WORK TO BE COMPLETED.
Please find every line in the records below that contains the word "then", and copy it.

EXTRACTED ENTRIES.
==========
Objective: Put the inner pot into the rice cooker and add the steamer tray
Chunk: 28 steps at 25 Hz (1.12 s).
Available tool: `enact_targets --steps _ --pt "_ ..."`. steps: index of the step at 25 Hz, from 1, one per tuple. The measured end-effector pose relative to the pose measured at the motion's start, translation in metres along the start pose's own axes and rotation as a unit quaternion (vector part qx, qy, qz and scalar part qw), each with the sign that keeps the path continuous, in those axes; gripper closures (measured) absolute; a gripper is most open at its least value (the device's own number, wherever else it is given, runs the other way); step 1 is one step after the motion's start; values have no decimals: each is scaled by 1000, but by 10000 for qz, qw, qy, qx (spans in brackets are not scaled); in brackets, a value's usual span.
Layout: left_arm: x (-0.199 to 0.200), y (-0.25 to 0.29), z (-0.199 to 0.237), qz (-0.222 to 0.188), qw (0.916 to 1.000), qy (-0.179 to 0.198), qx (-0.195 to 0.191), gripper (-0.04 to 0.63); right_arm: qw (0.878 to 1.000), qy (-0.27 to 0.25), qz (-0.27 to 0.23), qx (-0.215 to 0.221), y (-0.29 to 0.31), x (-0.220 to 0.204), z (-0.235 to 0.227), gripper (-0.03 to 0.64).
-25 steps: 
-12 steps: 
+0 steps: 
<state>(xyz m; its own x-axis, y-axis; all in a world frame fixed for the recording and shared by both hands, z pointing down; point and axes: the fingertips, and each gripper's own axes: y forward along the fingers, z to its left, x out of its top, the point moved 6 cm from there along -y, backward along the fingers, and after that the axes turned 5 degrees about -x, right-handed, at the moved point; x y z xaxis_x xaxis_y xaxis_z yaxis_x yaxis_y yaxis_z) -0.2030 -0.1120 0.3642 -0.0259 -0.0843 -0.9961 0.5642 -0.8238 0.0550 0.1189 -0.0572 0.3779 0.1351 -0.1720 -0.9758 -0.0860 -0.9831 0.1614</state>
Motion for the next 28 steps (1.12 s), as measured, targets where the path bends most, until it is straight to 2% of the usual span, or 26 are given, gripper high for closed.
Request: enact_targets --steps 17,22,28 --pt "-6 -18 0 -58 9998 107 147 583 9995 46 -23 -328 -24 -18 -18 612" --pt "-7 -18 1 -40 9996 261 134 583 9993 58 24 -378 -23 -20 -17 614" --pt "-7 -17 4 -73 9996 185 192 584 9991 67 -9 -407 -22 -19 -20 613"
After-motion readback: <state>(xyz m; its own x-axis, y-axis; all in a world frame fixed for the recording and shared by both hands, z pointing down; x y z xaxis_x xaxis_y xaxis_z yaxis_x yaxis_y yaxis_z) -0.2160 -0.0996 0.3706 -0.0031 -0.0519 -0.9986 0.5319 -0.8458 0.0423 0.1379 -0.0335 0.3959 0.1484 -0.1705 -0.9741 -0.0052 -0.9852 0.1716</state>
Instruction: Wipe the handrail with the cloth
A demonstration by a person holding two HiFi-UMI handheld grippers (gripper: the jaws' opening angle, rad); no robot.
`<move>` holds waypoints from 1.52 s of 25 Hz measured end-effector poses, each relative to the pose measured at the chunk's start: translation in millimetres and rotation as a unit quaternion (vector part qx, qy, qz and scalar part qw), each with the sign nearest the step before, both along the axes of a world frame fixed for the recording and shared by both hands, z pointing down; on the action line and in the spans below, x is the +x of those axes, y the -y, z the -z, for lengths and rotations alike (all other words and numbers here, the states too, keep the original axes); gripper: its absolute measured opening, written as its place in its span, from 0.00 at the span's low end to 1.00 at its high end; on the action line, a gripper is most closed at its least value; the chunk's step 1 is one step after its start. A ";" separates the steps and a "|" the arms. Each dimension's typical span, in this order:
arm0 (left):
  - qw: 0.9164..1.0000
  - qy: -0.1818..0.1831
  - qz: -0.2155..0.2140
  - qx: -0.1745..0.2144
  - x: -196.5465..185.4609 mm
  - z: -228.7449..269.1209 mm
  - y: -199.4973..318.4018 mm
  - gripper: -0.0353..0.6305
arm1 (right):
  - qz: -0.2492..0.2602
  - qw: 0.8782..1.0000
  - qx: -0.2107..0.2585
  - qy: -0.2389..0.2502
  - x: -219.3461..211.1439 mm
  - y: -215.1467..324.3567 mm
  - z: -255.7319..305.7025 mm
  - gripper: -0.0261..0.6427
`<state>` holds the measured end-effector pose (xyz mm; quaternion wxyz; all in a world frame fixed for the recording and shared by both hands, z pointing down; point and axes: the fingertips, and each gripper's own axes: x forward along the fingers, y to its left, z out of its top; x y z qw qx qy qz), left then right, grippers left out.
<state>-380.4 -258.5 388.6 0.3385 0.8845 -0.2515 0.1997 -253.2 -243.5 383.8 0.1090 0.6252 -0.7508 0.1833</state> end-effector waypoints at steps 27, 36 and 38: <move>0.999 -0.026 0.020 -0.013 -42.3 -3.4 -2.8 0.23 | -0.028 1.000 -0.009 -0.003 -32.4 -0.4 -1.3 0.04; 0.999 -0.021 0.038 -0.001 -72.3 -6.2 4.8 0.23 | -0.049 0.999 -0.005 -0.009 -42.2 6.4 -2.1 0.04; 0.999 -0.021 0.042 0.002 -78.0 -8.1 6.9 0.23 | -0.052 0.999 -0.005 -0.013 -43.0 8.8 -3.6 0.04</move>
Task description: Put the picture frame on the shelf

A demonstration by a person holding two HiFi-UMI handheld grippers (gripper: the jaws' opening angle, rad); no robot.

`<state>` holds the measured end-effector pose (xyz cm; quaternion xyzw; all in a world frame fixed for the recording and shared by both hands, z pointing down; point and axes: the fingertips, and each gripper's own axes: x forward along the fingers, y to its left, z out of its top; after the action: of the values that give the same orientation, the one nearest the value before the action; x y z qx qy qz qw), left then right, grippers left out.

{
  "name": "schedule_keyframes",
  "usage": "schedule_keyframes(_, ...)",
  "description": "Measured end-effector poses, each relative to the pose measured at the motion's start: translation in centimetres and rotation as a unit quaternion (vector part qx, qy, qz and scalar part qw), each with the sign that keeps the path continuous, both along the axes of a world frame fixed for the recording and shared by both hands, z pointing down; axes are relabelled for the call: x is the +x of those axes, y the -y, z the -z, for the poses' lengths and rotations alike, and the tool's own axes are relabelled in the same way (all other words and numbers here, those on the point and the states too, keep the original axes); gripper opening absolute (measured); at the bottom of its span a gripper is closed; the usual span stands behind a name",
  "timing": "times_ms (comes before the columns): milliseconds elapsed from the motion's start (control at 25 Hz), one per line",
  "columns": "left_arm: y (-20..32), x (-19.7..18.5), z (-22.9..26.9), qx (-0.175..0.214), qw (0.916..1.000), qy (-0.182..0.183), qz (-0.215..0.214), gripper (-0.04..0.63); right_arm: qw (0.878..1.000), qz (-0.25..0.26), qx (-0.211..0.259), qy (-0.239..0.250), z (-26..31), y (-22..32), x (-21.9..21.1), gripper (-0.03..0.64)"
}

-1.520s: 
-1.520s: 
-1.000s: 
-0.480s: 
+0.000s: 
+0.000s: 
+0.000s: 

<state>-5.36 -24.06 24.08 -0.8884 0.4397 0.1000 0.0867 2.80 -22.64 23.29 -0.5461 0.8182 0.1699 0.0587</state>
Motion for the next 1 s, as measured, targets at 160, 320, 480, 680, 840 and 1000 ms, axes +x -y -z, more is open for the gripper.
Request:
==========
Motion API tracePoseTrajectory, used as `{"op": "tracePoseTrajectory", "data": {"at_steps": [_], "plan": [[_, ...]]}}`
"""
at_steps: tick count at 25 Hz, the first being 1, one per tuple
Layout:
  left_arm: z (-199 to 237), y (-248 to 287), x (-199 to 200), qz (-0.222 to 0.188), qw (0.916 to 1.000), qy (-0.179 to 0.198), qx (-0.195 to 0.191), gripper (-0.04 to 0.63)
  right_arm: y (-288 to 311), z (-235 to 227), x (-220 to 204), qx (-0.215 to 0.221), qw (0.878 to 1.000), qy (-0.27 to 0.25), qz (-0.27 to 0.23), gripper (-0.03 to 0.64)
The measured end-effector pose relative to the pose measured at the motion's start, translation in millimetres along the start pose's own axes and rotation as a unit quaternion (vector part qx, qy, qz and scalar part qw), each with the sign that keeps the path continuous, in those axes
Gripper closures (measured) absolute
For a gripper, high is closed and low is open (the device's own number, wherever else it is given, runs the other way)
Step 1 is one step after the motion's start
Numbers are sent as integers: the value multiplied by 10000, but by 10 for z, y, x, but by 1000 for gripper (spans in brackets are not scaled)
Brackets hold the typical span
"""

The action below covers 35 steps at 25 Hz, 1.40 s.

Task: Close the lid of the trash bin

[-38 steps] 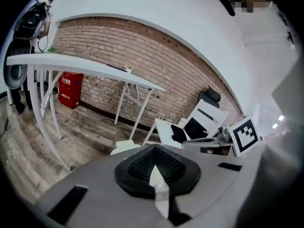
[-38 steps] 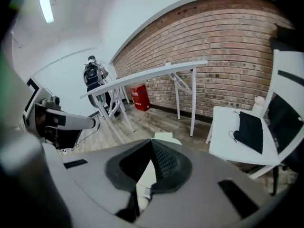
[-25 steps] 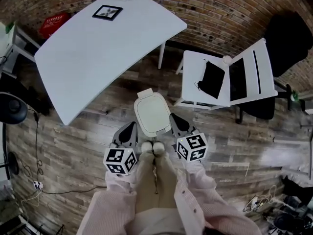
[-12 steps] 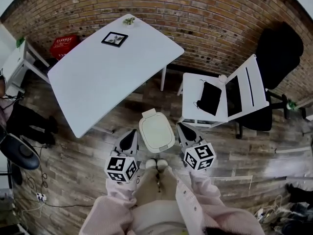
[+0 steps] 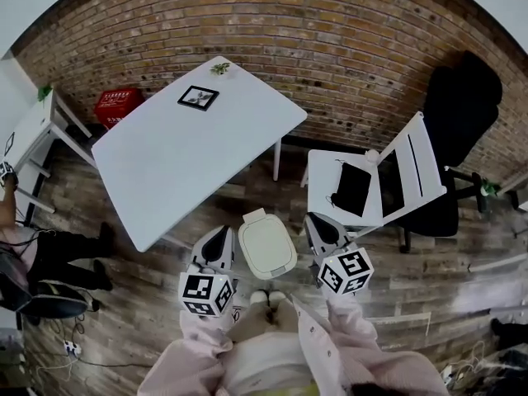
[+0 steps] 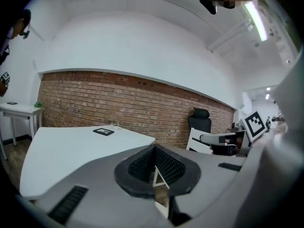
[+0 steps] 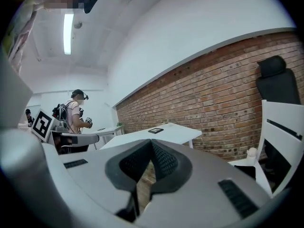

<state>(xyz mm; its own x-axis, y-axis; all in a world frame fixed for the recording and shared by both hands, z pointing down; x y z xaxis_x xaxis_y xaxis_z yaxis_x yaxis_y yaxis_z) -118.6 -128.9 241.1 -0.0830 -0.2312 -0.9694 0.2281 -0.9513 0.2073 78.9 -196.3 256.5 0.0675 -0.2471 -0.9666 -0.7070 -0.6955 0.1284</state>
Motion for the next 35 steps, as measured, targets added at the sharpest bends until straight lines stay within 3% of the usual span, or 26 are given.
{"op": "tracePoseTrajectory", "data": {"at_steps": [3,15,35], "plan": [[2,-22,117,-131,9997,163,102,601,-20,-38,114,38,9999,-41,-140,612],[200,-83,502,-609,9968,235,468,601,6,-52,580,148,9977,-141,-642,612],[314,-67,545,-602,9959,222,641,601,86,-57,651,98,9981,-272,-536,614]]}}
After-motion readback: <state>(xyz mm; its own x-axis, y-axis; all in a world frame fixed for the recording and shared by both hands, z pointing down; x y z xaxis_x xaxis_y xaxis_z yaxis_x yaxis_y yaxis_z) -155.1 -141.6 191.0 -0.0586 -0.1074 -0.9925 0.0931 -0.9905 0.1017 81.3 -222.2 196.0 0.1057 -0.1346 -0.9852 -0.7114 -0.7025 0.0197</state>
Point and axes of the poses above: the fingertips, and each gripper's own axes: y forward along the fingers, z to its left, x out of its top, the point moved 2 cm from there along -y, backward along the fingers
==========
SOLUTION FOR THIS TASK.
`<state>` holds the measured end-effector pose (xyz mm; quaternion wxyz; all in a world frame fixed for the recording and shared by both hands, z pointing down; point and axes: the fingertips, and each gripper's own axes: x forward along the fingers, y to its left, z out of its top; x y z qw qx qy qz), left then right, grippers left out.
`<state>` holds the measured end-effector pose (xyz cm; quaternion xyzw; all in a world frame fixed for the recording and shared by both hands, z pointing down; point and axes: the fingertips, and each gripper's own axes: x forward along the fingers, y to its left, z out of its top; after the action: of the values that give the same orientation, the one nearest the value before the action; x y z qx qy qz qw), left then right, grippers left out.

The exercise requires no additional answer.